Un altro capitolo su cui ci potrebbero essere cambiamenti sostanziali è quello sugli oceani e sulla protezione della biodiversità marina, dove la Comunità internazionale dichiara di volersi impegnare (to commit) nel bloccare la pesca illegale e non regolata, di abbattere i sussidi, e di rafforzare gli ambienti Onu (come Unclos) che si occupano del tema.

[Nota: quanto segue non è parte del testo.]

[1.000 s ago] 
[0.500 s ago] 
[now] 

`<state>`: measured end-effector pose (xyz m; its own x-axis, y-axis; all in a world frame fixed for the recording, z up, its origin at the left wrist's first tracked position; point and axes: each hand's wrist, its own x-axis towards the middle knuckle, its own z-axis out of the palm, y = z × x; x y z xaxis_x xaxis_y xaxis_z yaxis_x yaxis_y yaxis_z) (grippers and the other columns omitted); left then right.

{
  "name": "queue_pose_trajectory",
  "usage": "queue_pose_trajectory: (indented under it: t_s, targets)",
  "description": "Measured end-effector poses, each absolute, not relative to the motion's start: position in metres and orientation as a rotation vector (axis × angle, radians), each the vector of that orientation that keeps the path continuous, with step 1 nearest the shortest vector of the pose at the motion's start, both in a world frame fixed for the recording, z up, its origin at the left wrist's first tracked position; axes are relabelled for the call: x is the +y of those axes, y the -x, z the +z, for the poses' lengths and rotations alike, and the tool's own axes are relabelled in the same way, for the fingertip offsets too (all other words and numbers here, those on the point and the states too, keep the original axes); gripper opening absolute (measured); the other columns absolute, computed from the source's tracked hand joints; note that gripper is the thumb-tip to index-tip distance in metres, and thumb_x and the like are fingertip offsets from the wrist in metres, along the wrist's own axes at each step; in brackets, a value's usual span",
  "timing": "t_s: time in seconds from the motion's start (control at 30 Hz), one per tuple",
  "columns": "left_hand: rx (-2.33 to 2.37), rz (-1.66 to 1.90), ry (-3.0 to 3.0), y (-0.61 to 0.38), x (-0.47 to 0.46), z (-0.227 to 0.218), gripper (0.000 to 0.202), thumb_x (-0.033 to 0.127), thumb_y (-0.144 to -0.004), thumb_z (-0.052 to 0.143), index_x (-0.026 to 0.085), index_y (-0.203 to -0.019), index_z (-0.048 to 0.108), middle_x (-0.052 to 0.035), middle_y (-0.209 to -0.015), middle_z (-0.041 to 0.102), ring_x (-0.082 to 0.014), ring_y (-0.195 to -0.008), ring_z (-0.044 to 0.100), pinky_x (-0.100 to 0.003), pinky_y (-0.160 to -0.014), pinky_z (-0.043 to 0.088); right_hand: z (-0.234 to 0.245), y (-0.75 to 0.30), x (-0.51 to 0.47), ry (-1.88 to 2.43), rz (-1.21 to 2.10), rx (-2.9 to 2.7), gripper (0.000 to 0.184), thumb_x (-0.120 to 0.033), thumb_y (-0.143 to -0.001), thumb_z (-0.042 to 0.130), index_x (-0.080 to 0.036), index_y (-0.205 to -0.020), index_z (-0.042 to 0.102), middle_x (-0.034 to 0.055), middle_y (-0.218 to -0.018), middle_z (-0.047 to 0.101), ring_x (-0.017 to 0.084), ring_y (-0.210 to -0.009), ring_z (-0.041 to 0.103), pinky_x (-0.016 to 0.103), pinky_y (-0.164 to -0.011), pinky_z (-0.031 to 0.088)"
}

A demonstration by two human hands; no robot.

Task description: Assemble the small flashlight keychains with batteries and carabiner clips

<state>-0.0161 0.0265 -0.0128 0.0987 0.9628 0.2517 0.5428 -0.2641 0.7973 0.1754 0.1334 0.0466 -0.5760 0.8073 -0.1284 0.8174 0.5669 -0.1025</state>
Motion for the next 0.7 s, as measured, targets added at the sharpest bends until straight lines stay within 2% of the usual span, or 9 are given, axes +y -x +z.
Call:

Un passaggio sull’ocean fertilization e sui suoi rischi (legati al tentativo di combattere il cambiamento climatico fertilizzando la crescita di fitoplancton con tonnellate di solfati di ferro) fa ben sperare che i vari progetti di geo-engineering, cioè di interventi massicci su atmosfera ed ecosistemi, per combattere il climate change possano essere messi al bando.
Sulla biodiversità l’invito ai Governi è quello di ratificare il Protocollo di Nagoya sulla protezione e l’accesso alle risorse genetiche, ma senza sottolineare che siamo a 4 ratifiche e che ne servirebbero ancora 46 entro la prima decina di luglio perchè il Protocollo possa diventare operativo senza ulteriori ritardi durante la prossima Conferenza delle Parti Onu sulla biodiversità, ad Hyderabad, India, nell’ottobre 2012. Come tutto ciò potrà andare di pari passo alla dichiarazione di dover applicare in pieno  le regole del negoziato Wto sui Diritti di Proprietà Intellettuale, che parla specificamente di protezione dei brevetti, è tutto da capire.
Ed infatti non poteva mancare un passaggio specifico sulla Wto, l’Organizzazione Mondiale del Commercio, e sulla necessità di concludere il round negoziale di Doha.
I commenti della società civile si riassumono in poche battute di Asad Rehman, di Friend of the Earth, una delle più grandi Ong presenti a Rio "stiamo affrontando una triplice crisi" determinata dal cambiamento climatico, l’utilizzo ineguale delle risorse e livelli di consumo insostenibile, "il testo non è né adeguatamente ambizioso, né dimostra la volontà politica necessaria per risolvere i problemi del nostro pianeta".